[ACTIVITY] The answer must consist of each line below that holds the word "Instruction", copied as it stands.

[EXCERPTED RECORDS]

-- -- --

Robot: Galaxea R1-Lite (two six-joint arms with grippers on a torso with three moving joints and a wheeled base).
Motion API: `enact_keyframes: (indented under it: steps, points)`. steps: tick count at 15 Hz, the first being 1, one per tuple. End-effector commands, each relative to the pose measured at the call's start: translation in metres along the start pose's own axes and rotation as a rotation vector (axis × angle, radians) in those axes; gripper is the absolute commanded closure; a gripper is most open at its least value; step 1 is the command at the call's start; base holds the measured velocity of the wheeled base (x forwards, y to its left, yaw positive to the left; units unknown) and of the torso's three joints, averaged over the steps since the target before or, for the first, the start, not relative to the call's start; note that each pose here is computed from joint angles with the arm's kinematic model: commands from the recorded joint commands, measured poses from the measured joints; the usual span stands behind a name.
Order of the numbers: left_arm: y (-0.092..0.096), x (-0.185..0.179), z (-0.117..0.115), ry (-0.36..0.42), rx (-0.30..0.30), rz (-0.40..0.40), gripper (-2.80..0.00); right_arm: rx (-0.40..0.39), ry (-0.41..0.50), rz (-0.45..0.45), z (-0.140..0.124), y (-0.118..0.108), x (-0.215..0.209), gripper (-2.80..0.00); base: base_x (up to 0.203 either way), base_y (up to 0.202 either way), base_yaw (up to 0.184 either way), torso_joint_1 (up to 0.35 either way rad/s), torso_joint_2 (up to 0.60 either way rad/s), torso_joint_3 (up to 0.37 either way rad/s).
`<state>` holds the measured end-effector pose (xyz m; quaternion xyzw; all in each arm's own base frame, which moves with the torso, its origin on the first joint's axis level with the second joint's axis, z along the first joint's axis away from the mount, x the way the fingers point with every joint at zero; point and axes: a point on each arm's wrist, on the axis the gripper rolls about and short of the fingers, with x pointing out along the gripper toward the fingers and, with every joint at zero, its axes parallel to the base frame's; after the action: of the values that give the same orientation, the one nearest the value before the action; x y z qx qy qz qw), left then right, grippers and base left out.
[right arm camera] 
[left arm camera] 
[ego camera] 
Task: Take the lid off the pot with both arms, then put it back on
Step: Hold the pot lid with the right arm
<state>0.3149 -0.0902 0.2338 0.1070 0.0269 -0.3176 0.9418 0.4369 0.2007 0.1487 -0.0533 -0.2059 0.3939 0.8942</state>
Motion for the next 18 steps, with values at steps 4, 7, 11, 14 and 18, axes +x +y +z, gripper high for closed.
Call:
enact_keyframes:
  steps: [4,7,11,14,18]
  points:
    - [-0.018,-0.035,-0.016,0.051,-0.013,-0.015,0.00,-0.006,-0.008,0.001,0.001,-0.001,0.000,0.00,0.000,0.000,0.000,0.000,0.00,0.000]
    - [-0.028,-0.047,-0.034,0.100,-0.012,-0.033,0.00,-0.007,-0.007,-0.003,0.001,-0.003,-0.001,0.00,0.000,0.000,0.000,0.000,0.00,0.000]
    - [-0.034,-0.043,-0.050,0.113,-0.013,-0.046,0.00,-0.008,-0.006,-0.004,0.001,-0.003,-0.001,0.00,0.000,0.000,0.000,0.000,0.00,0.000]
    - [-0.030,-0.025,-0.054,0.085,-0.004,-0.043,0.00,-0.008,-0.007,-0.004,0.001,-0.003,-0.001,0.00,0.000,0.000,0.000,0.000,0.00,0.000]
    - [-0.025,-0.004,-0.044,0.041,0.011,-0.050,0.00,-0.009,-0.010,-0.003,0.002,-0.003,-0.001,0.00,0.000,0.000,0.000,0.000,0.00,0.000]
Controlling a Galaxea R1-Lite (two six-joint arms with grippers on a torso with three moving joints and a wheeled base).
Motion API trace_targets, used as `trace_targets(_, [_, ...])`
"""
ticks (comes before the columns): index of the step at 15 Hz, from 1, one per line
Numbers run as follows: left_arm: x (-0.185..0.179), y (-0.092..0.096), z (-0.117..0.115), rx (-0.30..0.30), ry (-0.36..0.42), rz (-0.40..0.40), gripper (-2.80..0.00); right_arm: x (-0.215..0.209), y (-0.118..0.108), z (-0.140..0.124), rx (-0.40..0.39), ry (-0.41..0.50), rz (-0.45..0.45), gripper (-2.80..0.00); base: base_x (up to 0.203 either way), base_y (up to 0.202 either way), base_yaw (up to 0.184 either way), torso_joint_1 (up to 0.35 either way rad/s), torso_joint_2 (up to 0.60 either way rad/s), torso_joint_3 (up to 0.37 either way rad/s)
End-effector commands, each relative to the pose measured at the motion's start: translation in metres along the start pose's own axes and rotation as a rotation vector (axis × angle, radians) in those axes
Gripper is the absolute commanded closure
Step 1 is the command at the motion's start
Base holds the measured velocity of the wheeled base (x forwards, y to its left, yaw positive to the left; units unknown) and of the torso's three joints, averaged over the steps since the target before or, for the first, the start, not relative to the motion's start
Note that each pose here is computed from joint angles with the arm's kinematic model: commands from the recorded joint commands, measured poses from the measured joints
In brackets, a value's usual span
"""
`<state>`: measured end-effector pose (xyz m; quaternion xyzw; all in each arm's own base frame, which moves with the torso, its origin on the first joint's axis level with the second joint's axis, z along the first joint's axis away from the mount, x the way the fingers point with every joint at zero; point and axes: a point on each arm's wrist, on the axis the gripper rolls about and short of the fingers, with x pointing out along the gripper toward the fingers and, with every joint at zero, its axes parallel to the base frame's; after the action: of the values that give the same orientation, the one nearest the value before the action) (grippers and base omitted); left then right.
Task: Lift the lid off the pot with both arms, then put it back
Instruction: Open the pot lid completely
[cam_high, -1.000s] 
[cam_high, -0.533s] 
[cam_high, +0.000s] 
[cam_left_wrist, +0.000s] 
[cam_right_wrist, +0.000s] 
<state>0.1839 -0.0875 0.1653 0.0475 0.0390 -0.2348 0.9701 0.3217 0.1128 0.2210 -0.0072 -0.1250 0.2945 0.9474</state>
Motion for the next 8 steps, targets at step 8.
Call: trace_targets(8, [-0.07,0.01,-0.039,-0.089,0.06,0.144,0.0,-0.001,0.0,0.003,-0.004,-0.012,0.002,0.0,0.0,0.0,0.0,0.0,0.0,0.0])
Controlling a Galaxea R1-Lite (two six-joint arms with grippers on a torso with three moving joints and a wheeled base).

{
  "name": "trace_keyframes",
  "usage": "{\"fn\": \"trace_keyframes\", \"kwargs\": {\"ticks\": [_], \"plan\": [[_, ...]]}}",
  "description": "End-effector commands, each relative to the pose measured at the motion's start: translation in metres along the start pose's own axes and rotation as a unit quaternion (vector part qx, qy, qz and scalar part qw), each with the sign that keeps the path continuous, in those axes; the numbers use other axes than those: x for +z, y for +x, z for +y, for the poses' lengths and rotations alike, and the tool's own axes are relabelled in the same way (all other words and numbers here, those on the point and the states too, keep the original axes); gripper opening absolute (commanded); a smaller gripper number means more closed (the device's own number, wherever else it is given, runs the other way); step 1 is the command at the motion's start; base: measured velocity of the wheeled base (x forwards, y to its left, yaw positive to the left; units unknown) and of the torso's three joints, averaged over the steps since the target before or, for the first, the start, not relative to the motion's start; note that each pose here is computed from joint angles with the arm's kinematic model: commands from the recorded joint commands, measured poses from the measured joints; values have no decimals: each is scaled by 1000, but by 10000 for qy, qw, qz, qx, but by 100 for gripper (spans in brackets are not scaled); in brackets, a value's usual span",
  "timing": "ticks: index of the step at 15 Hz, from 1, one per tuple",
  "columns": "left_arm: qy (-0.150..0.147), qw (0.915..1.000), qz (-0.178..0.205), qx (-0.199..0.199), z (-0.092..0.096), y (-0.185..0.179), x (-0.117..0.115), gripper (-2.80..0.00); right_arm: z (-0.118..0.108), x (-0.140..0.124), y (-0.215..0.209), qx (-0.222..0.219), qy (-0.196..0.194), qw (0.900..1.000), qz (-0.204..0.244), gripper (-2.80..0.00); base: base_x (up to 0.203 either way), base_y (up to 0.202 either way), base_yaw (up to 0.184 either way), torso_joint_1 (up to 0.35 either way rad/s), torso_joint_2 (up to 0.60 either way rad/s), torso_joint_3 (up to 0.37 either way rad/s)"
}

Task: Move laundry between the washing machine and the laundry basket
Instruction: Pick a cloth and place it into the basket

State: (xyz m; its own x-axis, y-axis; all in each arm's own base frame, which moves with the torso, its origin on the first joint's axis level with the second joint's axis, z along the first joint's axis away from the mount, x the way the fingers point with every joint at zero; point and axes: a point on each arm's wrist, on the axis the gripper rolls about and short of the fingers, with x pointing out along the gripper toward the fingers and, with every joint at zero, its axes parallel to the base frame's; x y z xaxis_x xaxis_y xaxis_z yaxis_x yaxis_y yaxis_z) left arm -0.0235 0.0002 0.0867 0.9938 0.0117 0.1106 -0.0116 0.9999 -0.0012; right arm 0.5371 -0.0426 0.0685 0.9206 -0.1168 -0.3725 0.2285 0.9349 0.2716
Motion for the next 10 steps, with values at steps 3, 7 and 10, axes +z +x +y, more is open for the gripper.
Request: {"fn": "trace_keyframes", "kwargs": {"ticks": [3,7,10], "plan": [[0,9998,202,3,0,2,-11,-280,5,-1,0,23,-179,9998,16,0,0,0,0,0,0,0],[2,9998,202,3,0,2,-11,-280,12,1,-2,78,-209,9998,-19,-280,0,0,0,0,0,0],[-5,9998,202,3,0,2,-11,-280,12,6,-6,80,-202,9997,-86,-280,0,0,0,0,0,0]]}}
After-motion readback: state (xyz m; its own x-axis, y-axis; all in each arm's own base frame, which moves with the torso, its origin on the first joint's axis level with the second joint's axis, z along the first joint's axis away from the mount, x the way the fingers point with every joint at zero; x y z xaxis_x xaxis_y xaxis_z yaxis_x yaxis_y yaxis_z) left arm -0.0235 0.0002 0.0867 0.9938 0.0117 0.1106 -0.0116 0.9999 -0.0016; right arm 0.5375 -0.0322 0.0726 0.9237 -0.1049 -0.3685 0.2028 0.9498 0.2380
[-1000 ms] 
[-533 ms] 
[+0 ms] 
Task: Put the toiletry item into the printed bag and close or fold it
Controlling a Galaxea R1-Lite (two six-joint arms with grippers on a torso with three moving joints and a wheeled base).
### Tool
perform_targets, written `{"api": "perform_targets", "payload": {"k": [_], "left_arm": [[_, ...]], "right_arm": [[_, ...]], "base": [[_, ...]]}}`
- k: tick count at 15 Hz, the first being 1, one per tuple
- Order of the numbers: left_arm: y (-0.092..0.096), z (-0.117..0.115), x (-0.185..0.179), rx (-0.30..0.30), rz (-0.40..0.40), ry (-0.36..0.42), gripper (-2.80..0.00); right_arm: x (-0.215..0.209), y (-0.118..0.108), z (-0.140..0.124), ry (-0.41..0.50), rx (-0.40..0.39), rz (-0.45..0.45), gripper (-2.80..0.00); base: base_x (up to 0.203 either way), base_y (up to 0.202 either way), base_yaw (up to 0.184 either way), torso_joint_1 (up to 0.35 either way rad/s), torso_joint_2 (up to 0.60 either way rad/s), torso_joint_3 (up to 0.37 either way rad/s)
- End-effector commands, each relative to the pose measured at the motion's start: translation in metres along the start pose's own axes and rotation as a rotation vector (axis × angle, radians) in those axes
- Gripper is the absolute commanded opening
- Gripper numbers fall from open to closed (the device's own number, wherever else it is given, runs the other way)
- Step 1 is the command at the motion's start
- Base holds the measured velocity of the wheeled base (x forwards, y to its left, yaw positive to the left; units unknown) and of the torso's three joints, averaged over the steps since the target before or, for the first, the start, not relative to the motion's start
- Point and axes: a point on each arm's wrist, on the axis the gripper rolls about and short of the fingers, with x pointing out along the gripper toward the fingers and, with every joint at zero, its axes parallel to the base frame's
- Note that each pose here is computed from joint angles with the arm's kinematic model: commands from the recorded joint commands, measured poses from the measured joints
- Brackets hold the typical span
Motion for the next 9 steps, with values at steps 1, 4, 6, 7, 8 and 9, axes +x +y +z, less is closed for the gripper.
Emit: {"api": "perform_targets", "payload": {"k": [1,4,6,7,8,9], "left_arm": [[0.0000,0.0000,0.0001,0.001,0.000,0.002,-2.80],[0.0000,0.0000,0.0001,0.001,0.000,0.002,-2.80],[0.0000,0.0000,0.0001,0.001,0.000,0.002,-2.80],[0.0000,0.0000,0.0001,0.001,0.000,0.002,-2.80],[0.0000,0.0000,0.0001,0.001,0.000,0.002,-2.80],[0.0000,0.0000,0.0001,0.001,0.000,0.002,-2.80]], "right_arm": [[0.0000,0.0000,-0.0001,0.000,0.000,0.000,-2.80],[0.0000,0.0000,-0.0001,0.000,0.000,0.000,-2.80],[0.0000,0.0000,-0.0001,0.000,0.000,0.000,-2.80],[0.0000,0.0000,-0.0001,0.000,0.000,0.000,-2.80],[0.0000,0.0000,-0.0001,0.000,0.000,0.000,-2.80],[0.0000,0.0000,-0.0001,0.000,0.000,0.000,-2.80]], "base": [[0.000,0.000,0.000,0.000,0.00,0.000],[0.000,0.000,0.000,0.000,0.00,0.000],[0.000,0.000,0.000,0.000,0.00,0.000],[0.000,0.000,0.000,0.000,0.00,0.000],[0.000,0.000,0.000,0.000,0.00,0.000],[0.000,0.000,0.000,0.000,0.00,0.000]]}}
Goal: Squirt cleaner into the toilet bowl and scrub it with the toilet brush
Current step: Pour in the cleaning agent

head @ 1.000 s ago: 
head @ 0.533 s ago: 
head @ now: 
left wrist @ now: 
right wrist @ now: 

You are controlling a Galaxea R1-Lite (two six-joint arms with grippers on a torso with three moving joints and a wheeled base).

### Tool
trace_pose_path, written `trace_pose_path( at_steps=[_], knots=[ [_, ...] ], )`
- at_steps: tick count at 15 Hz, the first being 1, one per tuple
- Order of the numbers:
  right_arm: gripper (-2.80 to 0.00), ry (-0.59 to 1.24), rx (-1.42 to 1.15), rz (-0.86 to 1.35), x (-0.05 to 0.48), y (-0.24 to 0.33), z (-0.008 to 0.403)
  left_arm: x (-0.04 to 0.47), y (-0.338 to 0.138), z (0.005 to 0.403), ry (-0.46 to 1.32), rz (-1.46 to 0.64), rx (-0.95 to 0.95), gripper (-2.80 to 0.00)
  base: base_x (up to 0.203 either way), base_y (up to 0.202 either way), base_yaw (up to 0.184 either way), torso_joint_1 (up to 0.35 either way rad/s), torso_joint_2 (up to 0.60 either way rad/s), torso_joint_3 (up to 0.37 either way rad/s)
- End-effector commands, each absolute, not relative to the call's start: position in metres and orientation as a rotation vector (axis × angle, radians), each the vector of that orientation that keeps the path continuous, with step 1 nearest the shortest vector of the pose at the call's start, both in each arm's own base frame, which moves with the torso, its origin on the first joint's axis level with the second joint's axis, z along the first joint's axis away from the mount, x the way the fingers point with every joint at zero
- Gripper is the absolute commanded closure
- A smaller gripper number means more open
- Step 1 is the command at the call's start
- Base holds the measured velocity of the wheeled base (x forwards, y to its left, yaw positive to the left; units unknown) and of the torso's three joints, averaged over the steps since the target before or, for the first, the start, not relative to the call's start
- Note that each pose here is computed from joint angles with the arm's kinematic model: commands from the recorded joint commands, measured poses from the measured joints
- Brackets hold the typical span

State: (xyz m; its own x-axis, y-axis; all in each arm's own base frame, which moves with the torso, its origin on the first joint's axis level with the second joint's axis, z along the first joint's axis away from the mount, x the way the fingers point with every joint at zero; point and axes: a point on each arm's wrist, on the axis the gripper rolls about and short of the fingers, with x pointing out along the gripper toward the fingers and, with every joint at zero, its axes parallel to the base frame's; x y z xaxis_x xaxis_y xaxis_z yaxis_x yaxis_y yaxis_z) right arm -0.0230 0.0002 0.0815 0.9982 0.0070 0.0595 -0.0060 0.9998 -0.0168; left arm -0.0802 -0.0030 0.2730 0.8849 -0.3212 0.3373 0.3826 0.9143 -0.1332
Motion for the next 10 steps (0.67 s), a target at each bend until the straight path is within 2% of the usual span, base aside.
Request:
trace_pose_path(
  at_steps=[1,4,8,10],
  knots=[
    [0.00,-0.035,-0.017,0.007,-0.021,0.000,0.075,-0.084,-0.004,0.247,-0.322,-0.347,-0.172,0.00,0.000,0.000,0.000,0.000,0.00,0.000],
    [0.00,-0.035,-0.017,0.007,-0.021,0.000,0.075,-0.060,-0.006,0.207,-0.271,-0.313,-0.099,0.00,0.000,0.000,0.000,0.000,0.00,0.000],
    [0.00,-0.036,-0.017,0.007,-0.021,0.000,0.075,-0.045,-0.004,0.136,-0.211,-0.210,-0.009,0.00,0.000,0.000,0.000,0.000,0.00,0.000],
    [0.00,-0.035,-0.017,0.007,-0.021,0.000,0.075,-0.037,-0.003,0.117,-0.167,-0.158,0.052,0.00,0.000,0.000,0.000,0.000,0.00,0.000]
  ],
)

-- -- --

[WORKED SOLUTION]
Instruction: Open the pot lid completely
Instruction: Pick a cloth and place it into the basket

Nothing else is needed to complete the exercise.